Ukraine could also mount an offensive in the south, targeting the so-called land bridge that connects the Russian mainland to Crimea, the Ukrainian peninsula illegally annexed by Moscow in 2014. In January, Defense Secretary Lloyd J. Austin III told a Washington Post columnist, Max Boot, that a “realistic goal for this year” would be for the Ukrainians to cut the “land bridge.”
General Milley said that in addition to providing tanks and ammunition and fighting vehicles, the Biden administration was intent on helping Ukraine’s air defenses, a task that Pentagon war planners deem critical. Western officials have warned that if Ukraine runs out of the weaponry it has used over the past year to keep Russian war planes at bay, Moscow could quickly gain a stronger hand.
“The most important priority the Ukrainians need right now is air defense,” General Milley said. “That is what President Zelensky has asked for — the ability to continue to defend the airspace of Ukraine against the Russian onslaught by Russian aircraft and missile attack.”
ImageGen. Mark A. Milley with the NATO secretary general, Jens Stoltenberg, left, in Brussels last month.Credit…Stephanie Lecocq/EPA, via Shutterstock
During the course of the war, Russian pilots have not ventured far beyond their own borders into Ukrainian airspace because Kyiv, using a variety of air defense systems coupled with early warning intelligence from the United States, has managed to make the skies above Ukraine a danger zone for Russian warplanes.
Earlier this week, another member of the Joint Chiefs of Staff was in Germany to review U.S. assistance to Ukraine’s army. Gen. Daniel R. Hokanson, chief of the National Guard Bureau, visited the Army training area in Grafenwöhr, where soldiers from the New York State National Guard and other American troops are instructing Ukrainian forces.
General Hokanson spent several hours at Camp Kherson, a portion of the training area named after the city in southern Ukraine where Ukrainian forces achieved a major victory over Russian troops last fall. “We are delivering the training they’ve asked for, and the training they need,” he said in an email on Thursday.
Under Pentagon guidelines, General Hokanson was not allowed to describe in detail the training he saw. The restrictions reflect the Biden administration’s concerns about escalating tensions with Russia over U.S. involvement in the war or triggering a wider conflict with the West.
The U.S. has conducted training at Grafenwöhr for years, with limited instruction for Ukrainian forces beginning last year, shortly after the Russian invasion.

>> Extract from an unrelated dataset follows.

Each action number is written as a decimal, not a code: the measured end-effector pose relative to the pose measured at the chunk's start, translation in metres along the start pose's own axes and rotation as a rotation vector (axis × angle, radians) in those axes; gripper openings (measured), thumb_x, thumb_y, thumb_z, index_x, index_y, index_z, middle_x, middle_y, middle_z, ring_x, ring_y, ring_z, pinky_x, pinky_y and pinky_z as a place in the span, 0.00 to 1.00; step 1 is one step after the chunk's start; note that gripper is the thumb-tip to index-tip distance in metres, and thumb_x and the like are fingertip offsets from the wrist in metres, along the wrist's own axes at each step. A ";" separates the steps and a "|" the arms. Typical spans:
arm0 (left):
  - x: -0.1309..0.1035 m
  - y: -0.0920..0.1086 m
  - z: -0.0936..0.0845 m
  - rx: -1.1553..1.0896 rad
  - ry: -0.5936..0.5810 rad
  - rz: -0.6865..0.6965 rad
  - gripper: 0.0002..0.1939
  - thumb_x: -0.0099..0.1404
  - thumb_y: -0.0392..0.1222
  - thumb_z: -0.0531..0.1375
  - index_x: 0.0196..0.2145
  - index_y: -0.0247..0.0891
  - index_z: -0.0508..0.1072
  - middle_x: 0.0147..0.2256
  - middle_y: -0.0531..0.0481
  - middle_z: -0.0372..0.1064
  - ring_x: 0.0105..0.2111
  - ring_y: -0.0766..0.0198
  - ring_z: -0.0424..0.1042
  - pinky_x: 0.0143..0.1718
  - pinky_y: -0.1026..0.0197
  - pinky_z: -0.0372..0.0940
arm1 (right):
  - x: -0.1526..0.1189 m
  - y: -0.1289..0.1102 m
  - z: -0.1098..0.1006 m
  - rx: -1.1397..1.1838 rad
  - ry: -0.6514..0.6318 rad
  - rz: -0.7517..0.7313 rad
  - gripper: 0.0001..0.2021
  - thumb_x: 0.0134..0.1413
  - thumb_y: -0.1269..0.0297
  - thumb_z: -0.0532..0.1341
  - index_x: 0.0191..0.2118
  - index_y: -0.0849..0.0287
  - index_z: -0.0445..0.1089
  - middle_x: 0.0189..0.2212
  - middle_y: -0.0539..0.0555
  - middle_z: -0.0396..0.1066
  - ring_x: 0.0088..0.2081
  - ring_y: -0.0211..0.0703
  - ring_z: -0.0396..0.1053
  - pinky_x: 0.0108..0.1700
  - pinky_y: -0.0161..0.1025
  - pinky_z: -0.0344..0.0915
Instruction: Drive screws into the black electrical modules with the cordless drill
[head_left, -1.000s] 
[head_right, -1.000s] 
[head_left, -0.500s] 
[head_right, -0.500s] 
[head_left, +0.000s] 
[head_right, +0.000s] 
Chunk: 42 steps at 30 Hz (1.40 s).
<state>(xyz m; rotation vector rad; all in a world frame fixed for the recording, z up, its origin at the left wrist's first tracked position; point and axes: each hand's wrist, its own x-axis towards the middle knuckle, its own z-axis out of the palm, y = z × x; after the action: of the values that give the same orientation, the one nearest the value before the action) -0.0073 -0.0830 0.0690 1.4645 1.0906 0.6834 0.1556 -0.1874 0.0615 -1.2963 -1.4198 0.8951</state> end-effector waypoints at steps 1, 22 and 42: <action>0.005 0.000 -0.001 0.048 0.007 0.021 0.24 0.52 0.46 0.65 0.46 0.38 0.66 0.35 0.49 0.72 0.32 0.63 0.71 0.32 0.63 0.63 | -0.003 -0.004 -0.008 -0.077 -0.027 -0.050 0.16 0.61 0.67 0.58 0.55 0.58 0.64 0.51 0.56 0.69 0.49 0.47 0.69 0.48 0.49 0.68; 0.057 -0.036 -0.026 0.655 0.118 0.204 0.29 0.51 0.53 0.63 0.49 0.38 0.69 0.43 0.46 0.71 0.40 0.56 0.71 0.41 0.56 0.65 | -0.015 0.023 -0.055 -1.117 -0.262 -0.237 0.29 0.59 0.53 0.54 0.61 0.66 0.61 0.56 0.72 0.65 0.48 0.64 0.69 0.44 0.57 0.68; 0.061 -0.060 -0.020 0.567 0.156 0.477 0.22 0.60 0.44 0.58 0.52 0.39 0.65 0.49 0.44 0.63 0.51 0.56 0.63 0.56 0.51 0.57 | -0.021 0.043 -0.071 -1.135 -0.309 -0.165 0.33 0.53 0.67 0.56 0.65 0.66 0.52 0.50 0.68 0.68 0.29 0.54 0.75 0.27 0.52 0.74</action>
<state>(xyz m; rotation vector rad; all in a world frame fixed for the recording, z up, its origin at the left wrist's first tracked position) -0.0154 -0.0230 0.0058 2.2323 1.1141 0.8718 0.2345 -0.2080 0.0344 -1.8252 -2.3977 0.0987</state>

At first, the training focused specifically on several weapons systems supplied by the United States, such as the howitzer. But starting in January, the Pentagon began broadening the training to prepare Ukrainian troops to launch an offensive or counter any surge in Russian attacks, as is happening now along several hundred miles of front lines.
The five-week course is intended to teach Ukrainian troops how to move and coordinate company- and battalion-size units on the battlefield, synchronizing the use of artillery, armor and ground forces in what the military calls combined arms training.
The U.S. armed forces have trained over 1,000 Ukrainians since January, bringing the total trained since last February to just over 4,000 troops, senior Pentagon officials said this week.
National Guard soldiers have played an essential role in helping train Ukraine dating back three decades. Ukrainian pilots have also trained with the California Air National Guard, both in California and in Ukraine.